- Work to complete
Transcribe, word for word and without additions, each line below from the one containing "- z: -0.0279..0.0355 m" through the one containing "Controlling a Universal", both ends included.

- The data
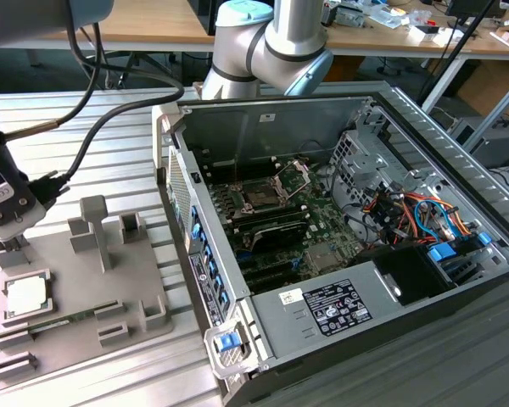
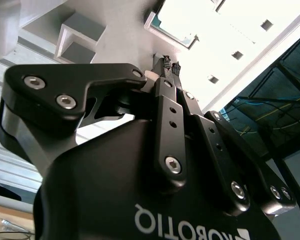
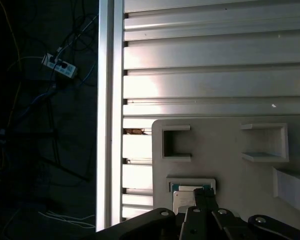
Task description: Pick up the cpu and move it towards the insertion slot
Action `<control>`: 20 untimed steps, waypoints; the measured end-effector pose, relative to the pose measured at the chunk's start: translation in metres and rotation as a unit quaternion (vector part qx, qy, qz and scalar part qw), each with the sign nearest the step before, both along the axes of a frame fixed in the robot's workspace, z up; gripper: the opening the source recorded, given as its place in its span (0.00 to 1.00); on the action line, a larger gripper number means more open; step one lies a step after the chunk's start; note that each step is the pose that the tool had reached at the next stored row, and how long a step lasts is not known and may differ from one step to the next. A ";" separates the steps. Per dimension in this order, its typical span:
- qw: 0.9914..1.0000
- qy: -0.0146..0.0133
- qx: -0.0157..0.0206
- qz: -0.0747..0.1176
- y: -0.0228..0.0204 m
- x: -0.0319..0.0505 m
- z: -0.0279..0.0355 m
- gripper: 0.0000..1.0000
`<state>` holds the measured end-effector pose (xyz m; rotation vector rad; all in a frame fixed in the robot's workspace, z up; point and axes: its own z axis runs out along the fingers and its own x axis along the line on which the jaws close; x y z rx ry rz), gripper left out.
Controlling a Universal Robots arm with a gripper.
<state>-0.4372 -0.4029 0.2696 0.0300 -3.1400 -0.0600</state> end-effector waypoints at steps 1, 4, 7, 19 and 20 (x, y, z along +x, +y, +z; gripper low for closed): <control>1.000 0.000 0.000 0.000 0.0000 -0.0001 -0.0003 0.11; 1.000 0.000 0.000 0.000 0.0000 -0.0002 -0.0008 0.11; 1.000 0.000 0.000 0.000 0.0000 -0.0004 -0.0014 0.11; 1.000 0.000 0.000 0.000 0.0000 -0.0014 -0.0044 0.11; 1.000 0.000 0.000 0.000 0.0000 -0.0015 -0.0048 0.11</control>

- Answer box
- z: -0.0279..0.0355 m
- gripper: 0.0000..1.0000
`<state>` holds the measured end-effector pose (xyz m; rotation vector rad; all in a frame fixed in the robot's workspace, z up; point and axes: its own z axis runs out along the fingers and its own x axis along the line on which the jaws close; x y z rx ry rz), gripper left out.
Controlling a Universal Robots arm with a gripper.

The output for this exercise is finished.